Plus, to toss it in, there are other means to execute including nitrogen gas and the firing squad.  The regulation of euthanasia drugs suggests that just because a drug is used to kill someone doesn't mean the Food and DRUG Administration has no power over it.  It is not a drug used for personal use that might fall under the DEA. Executions involve a barbiturate, paralyzing agent and something to stop the heart. If the drugs do not work, the execution might be botched, including causing severe pain. It is the sort of thing the FDA is there to regulate.

Anyway, there is an injunction in place now, so it is unclear where this will lead.  But, the goal is help the states out obviously.

Two Books

After Rachel Held Evans' death, I started to read some of her stuff, and just read her book on the Bible (Inspired). Appreciate a religious publisher released this liberal-minded take. On a quite different subject, if with a similar progressive mind-set, The End of Obscenity is a 1960s book (brief 1980s introduction somewhat curiously suggests little change in the law since then) concerning the author's work in defending three books. The title isn't quite accurate but the journey is well worth it. Found it via a book on the Warren Court.

Monday, May 13, 2019

SCOTUS Watch: Kavanaugh Has His Day

And Also: Extended episode/series finale of Veep had Selina go full "anything goes" to win. Eh. Parts were good (Kent and Amy being appalled at the idea of Jonah being VP was a highlight), but overall, damn the first five seasons were so much better. Compare this with some of the episodes in the fifth season run for President. Nice to see Sue.
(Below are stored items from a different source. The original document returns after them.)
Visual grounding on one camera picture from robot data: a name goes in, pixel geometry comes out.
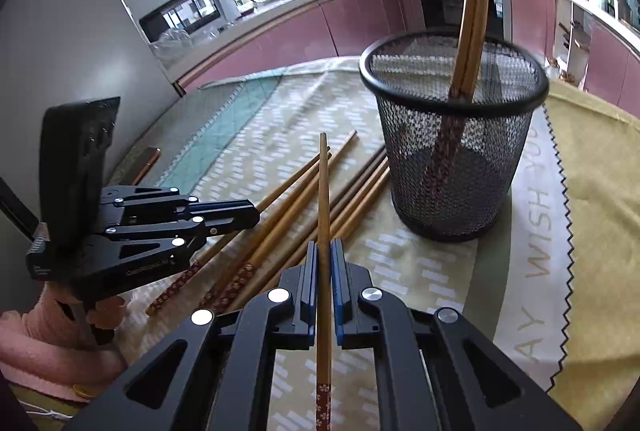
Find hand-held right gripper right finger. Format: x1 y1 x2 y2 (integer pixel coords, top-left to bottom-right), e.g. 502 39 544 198
330 238 583 431

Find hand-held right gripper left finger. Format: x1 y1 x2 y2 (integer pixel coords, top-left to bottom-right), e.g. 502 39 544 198
65 241 321 431

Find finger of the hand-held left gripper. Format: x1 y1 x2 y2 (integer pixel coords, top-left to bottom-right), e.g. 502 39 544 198
75 216 258 284
100 185 261 224

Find black mesh utensil basket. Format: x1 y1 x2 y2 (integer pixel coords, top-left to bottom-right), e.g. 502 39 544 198
359 31 550 243

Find person's left hand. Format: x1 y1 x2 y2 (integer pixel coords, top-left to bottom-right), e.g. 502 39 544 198
87 297 127 332

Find brown slim object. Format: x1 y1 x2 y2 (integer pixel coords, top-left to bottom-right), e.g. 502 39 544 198
131 147 162 186

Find patterned lettered tablecloth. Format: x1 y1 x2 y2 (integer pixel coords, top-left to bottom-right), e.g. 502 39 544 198
107 56 573 431

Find grey refrigerator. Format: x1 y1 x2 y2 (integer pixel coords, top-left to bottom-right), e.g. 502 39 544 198
0 0 181 262

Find clear plastic bag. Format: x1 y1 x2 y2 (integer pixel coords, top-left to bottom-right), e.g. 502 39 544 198
150 28 201 56

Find silver microwave oven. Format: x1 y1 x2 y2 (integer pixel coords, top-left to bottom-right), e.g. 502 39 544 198
139 0 241 42

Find pink kitchen cabinets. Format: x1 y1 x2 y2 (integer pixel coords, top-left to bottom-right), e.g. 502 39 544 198
172 0 640 122

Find yellow tablecloth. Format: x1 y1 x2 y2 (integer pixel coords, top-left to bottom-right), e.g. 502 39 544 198
542 83 640 412

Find gold bracelet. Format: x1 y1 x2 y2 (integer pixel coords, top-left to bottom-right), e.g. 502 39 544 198
72 383 103 404

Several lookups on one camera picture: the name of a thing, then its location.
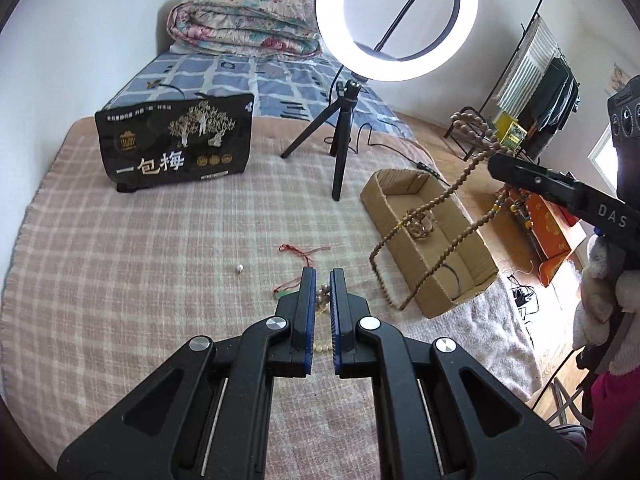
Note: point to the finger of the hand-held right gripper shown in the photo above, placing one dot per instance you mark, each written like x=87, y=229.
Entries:
x=555, y=187

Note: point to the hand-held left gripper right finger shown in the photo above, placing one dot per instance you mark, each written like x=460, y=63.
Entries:
x=335, y=312

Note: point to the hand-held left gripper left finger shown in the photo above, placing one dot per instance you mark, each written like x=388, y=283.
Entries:
x=310, y=312

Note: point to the cardboard box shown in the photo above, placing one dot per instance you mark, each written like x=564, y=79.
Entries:
x=395, y=195

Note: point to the person's right hand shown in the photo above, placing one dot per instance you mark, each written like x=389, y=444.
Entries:
x=597, y=290

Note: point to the green jade pendant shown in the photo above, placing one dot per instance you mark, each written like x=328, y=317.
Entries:
x=282, y=293

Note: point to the orange box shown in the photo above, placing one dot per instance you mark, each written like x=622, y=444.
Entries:
x=550, y=232

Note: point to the yellow green box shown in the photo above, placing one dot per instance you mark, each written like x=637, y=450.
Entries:
x=509, y=131

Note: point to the dark hanging clothes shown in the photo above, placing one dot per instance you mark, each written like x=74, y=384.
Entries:
x=555, y=105

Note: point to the white striped hanging cloth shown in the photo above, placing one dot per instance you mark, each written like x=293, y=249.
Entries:
x=530, y=60

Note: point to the gold hollow pendant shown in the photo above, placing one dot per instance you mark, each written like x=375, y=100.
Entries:
x=419, y=225

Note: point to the thin dark bangle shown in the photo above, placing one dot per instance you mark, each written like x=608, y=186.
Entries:
x=456, y=280

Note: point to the black clothes rack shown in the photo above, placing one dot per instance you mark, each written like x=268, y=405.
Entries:
x=510, y=60

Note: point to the pink plaid blanket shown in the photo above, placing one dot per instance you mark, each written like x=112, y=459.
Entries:
x=150, y=270

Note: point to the black tripod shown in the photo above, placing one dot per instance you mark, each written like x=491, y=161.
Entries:
x=341, y=130

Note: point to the black snack bag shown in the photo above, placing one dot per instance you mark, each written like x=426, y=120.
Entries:
x=175, y=145

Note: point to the blue checked bed sheet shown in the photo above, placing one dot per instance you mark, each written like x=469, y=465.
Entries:
x=280, y=85

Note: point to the black phone holder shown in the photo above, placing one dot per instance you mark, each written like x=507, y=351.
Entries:
x=400, y=15

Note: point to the folded floral quilt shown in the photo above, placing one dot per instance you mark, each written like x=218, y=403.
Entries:
x=240, y=25
[SCOTUS later separately released an order spelling out a schedule for briefs in the GLBT discrimination cases.  Amy Howe of SCOTUSBlog told me per a question on Twitter that "it's just about the timing of the briefs, presumably so that the parties with the same positions wind up filing their briefs at the same time (even if they are petitioners in some cases and respondents in others)."  I thought it a bit curious they singled it out.]

Some drama in the orders (I will wait to address the death penalty matters until later in the week when two executions are due to occur) and opinions. Kavanaugh playing a key role.

There does not appear to have been any major developments regarding grants, a few hot button cases involving abortion and immigration still pending. Roberts with the conservatives, minus Gorsuch, dissents from a "GVR" that the solicitor general requested in an Armed Career Criminal Act (a repeat replayer in recent terms).  This is one of various cases where Kavanaugh and Gorsuch split on details. See also, another dissent from denial by Alito (with Thomas and Kavanaugh) wishing to take a First Amendment case involving a nasty complaint by a prisoner.  I will skip the death penalty orders, but briefly, Kavanaugh (with Roberts) either stays out of the nastiness or dissents from it.

Kavanaugh provided the fifth vote with the liberals (now the only one who has not done that among the conservatives is Alito) to allow an anti-trust lawsuit against Apple to go forward.  Gorusch led the dissenters. The case is of some significance but the specific opinion is of moderate note.  It's a reminder that the justices aren't always going to be 5-4 in typical directions.  The law, especially statutory interpretation, is not that clear-cut.  Still, there are general trends, especially on hot button issues, and people are not just imagining an ideological partisan split here.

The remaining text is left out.